Exercise description -> From the first line of the listing below to the line with "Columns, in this", print each line exactly, and nothing more. Leave out the pictures.

Stored data ->
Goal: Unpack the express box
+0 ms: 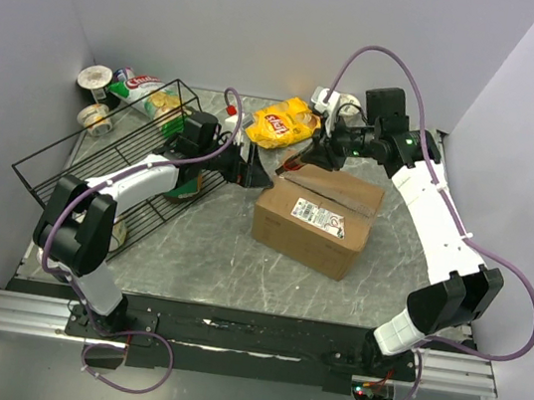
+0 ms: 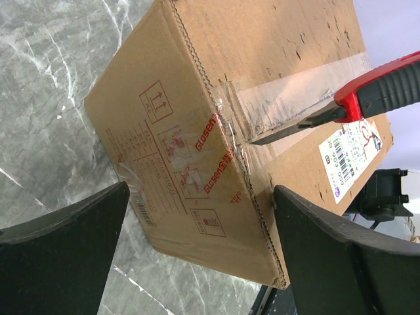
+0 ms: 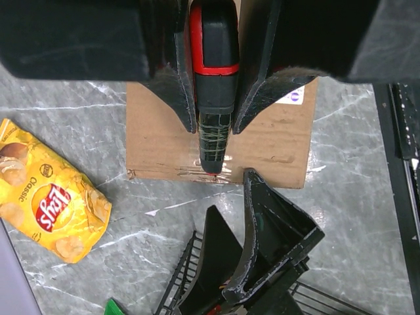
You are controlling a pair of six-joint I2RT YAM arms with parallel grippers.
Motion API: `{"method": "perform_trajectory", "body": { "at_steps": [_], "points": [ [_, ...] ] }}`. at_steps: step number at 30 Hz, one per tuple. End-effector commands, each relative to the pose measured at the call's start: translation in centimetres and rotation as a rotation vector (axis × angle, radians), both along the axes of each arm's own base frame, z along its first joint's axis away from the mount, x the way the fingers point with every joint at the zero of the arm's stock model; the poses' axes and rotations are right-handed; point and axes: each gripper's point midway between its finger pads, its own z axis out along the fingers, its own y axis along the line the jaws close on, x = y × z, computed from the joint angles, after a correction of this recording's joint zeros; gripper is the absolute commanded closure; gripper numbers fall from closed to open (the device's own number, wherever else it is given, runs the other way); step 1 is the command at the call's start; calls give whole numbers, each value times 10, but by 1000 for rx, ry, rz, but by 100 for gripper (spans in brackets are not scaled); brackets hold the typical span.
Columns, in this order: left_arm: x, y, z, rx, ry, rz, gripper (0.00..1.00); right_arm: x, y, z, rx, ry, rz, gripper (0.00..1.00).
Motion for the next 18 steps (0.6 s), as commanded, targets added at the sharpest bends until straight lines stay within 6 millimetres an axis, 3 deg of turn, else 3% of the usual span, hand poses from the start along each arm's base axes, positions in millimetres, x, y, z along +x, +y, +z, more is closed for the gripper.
{"method": "perform_trajectory", "body": {
  "at_steps": [1,18],
  "points": [
    [3,5,-23,58,17,30,4,4,-13,4,-78,-75,-28,100],
    [7,5,-28,67,23,41,4,5,-47,6,-133,-59,-63,100]
  ]
}}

Written solution ->
Goal: Unpack the express box
+0 ms: 
+0 ms: 
+0 ms: 
You are controlling a pair of six-joint I2RT YAM arms with parallel grippers.
Motion API: `{"method": "perform_trajectory", "body": { "at_steps": [_], "points": [ [_, ...] ] }}`. at_steps: step number at 30 Hz, one per tuple. End-effector commands, each relative to the pose measured at the call's start: translation in centimetres and rotation as a rotation vector (axis × angle, radians), both along the axes of each arm's own base frame, z along its first joint's axis away from the mount, x the way the fingers point with every joint at the zero of the arm's stock model; the poses' axes and rotations are right-handed; point and axes: each gripper's point midway between its finger pads, its own z axis out along the fingers, its own y axis along the line the jaws close on, x = y × z, computed from the joint angles, after a correction of this recording's joint zeros; gripper is the absolute commanded closure; gripper numbers fall from closed to open (the device's own number, wherever else it is given, runs the other way); step 1 is the command at the call's start; calls give whole numbers, each value times 10, but by 1000 for rx, ry, rz, but by 100 for gripper (spans in brackets are not scaled); brackets hold the typical span.
Columns, in this order: left_arm: x, y, z, rx, ry, rz, gripper (0.00..1.00); right_arm: x, y, z, rx, ry, rz, gripper (0.00..1.00).

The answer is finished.